### Problem details:
The answer should be a single number: how many lines of the entries below hold the word "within".
*** Available data ***
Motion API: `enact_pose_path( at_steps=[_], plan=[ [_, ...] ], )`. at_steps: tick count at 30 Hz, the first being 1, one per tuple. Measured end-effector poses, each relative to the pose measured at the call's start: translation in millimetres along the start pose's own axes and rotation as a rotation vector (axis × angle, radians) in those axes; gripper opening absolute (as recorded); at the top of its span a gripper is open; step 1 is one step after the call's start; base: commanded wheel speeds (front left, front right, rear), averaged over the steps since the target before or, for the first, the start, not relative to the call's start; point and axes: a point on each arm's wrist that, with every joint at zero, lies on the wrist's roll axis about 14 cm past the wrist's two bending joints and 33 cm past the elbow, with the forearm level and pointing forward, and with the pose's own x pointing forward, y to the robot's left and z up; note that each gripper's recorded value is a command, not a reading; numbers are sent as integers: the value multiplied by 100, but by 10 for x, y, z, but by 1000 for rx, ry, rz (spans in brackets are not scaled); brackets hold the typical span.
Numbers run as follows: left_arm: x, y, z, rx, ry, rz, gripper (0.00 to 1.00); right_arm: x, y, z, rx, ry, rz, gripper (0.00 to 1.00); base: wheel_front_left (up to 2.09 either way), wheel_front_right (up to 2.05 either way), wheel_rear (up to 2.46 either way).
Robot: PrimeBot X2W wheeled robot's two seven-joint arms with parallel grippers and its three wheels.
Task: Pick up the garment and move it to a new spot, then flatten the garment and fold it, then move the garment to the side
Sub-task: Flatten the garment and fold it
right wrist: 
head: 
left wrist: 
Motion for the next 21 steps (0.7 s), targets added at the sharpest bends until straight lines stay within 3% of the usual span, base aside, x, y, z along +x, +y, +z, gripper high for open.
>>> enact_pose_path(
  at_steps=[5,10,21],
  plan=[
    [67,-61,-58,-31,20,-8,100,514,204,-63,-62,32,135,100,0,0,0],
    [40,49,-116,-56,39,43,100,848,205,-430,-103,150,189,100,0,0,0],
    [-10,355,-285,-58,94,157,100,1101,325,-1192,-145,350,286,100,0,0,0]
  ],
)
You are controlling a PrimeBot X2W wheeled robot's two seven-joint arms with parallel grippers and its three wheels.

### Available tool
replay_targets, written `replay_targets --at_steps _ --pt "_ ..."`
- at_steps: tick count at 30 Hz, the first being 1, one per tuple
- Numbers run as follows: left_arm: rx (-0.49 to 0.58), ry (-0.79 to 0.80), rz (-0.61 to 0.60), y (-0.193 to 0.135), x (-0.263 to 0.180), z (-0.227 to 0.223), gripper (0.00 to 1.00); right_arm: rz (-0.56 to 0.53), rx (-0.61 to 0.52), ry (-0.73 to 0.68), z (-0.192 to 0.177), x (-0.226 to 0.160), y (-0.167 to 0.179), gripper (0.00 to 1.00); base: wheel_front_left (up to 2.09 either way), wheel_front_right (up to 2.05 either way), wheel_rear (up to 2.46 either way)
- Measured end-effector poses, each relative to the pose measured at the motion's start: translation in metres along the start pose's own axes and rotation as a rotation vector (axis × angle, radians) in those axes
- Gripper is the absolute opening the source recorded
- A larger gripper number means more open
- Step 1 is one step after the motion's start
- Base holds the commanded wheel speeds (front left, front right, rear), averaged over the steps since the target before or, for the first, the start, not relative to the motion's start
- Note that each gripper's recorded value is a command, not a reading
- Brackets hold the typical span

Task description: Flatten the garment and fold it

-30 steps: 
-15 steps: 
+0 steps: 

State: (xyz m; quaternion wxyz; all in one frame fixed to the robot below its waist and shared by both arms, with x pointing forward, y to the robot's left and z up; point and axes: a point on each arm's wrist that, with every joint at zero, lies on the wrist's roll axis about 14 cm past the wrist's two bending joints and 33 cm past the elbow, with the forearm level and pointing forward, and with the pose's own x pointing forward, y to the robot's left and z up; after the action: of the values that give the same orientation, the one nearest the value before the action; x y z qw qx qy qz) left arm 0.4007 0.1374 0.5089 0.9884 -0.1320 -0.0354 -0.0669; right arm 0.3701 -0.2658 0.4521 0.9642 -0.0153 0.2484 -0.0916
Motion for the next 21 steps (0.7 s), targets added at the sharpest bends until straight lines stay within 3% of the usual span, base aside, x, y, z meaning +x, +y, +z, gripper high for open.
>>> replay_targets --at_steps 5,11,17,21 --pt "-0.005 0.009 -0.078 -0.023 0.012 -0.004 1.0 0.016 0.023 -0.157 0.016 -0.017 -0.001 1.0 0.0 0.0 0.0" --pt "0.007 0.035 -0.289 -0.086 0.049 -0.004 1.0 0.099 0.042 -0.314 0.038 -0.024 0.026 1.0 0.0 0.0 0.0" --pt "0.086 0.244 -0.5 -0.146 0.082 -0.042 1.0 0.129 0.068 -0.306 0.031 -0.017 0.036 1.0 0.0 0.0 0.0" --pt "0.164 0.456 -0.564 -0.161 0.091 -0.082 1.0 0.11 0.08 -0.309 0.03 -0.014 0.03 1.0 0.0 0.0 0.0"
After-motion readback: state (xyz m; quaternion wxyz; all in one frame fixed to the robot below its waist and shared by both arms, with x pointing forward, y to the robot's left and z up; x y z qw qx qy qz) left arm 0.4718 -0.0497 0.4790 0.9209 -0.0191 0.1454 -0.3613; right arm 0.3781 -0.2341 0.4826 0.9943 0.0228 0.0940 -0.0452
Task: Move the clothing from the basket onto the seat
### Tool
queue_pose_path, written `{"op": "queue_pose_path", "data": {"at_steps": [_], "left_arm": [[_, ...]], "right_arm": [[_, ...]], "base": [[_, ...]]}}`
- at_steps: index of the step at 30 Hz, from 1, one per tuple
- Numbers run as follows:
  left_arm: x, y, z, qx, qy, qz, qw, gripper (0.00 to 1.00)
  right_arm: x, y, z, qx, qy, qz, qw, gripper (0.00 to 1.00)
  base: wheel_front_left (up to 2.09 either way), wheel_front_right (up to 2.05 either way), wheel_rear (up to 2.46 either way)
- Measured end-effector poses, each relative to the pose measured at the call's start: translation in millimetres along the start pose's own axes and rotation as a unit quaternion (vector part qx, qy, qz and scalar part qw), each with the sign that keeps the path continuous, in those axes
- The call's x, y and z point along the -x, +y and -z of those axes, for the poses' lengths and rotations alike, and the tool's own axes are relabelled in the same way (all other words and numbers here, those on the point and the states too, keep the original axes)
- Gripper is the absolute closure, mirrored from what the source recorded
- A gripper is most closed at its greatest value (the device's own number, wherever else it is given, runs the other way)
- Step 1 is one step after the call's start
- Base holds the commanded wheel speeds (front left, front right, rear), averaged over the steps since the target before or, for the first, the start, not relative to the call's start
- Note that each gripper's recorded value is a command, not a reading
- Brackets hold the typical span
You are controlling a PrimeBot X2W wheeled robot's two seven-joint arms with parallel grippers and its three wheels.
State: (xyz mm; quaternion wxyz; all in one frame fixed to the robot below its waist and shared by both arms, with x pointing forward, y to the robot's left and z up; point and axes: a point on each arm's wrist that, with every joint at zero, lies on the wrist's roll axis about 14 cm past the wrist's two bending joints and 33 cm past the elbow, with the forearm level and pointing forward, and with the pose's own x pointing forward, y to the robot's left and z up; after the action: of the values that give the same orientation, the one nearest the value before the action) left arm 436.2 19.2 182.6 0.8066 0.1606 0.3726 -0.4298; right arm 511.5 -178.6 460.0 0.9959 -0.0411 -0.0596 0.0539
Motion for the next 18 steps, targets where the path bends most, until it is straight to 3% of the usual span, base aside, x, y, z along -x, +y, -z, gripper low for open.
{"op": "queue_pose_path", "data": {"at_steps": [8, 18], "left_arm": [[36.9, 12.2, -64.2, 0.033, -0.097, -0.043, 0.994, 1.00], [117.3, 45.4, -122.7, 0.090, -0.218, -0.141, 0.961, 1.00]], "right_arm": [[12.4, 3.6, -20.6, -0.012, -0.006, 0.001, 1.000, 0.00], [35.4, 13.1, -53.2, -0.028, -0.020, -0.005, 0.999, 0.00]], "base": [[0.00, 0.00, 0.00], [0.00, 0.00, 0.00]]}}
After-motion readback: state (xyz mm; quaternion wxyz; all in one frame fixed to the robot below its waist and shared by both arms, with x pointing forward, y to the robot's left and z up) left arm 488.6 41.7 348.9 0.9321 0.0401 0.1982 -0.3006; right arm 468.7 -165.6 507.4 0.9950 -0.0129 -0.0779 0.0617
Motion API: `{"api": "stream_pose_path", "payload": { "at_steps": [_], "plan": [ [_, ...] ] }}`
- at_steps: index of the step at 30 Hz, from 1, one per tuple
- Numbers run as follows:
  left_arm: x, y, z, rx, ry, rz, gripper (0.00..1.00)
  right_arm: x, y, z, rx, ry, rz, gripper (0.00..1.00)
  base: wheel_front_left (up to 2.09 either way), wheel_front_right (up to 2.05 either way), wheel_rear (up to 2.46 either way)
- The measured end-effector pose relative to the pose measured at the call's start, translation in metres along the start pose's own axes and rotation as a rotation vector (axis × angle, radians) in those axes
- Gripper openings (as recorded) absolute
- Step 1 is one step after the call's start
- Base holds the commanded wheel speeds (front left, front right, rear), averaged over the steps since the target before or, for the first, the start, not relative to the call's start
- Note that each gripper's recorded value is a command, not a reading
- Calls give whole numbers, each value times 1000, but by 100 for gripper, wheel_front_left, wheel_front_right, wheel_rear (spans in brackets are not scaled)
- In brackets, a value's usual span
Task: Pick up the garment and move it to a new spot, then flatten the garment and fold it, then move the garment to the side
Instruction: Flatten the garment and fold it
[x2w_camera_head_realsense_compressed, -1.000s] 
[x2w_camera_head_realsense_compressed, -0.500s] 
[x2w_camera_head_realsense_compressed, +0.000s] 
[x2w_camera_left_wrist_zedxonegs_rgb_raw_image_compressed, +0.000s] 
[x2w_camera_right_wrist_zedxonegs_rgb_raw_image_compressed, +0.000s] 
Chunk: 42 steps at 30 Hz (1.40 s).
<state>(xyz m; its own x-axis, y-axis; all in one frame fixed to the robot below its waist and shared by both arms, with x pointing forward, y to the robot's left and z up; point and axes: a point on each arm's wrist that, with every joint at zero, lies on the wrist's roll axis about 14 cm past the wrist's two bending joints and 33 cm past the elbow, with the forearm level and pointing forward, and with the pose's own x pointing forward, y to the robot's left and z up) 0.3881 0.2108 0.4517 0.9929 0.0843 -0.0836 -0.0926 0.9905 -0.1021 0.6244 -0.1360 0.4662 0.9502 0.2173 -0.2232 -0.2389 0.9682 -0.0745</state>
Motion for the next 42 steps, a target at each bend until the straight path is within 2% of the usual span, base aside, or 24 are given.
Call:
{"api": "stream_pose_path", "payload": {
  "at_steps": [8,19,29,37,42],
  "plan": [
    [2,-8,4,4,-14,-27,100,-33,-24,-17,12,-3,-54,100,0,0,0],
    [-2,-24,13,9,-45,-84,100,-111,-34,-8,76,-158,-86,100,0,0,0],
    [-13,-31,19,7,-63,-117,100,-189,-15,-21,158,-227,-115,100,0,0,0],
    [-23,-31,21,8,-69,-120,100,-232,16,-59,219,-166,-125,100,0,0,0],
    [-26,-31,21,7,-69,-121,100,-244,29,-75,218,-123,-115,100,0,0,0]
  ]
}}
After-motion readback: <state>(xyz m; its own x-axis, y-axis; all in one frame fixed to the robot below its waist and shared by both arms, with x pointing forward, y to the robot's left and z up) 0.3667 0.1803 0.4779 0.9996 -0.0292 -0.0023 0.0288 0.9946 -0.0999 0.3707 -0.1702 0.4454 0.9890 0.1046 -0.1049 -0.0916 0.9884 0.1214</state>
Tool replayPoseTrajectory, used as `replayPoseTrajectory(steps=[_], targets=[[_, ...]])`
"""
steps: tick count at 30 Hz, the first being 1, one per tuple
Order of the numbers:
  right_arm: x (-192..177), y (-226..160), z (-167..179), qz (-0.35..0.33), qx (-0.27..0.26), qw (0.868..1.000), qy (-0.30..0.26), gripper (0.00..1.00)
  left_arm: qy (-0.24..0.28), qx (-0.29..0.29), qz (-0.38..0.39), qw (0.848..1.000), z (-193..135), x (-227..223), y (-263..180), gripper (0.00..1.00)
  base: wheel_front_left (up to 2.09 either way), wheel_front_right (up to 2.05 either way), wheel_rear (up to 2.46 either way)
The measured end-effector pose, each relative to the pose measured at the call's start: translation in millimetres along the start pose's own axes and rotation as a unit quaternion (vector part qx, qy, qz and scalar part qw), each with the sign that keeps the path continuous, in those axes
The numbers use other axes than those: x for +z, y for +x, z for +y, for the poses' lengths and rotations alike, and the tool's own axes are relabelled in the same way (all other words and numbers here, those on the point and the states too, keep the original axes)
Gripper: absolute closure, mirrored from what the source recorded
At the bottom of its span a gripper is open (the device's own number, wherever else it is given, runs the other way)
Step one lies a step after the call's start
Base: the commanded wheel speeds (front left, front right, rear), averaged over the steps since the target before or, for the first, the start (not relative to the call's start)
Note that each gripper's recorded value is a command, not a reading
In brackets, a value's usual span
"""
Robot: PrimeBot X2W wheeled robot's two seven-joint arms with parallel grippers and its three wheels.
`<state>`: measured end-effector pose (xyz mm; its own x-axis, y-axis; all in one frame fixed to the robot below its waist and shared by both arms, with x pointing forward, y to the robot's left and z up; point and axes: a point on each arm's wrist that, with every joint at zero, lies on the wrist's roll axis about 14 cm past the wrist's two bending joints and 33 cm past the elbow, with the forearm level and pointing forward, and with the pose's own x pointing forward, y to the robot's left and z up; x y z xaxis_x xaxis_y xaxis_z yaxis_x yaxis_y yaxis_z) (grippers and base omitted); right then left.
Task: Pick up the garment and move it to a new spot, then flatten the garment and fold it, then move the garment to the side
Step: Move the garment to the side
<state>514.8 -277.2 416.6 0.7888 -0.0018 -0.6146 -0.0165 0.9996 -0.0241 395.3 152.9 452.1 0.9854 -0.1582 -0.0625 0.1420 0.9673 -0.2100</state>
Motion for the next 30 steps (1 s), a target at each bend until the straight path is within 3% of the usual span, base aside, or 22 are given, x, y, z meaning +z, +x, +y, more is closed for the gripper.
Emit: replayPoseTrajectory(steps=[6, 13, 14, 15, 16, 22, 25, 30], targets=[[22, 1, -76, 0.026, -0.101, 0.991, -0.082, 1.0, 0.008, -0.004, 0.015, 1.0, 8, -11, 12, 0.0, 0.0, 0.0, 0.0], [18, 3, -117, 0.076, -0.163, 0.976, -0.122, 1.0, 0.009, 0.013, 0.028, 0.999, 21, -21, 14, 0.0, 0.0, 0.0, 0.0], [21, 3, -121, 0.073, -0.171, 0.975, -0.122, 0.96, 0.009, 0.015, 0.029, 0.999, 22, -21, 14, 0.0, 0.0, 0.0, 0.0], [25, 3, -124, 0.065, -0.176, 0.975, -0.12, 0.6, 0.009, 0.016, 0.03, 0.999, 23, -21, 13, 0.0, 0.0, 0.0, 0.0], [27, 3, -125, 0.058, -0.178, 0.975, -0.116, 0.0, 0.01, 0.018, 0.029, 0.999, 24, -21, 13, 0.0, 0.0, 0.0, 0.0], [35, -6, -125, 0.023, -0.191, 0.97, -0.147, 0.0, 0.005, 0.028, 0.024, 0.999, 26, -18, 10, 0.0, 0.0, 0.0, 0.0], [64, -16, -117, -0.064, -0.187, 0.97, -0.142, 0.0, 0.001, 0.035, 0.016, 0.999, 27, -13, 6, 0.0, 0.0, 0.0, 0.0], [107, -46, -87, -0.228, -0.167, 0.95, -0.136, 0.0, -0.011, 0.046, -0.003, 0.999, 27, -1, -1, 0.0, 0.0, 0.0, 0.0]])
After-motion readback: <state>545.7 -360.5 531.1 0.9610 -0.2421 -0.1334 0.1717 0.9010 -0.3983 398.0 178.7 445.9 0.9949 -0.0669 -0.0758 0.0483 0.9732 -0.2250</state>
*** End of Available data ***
### Output for this task:
4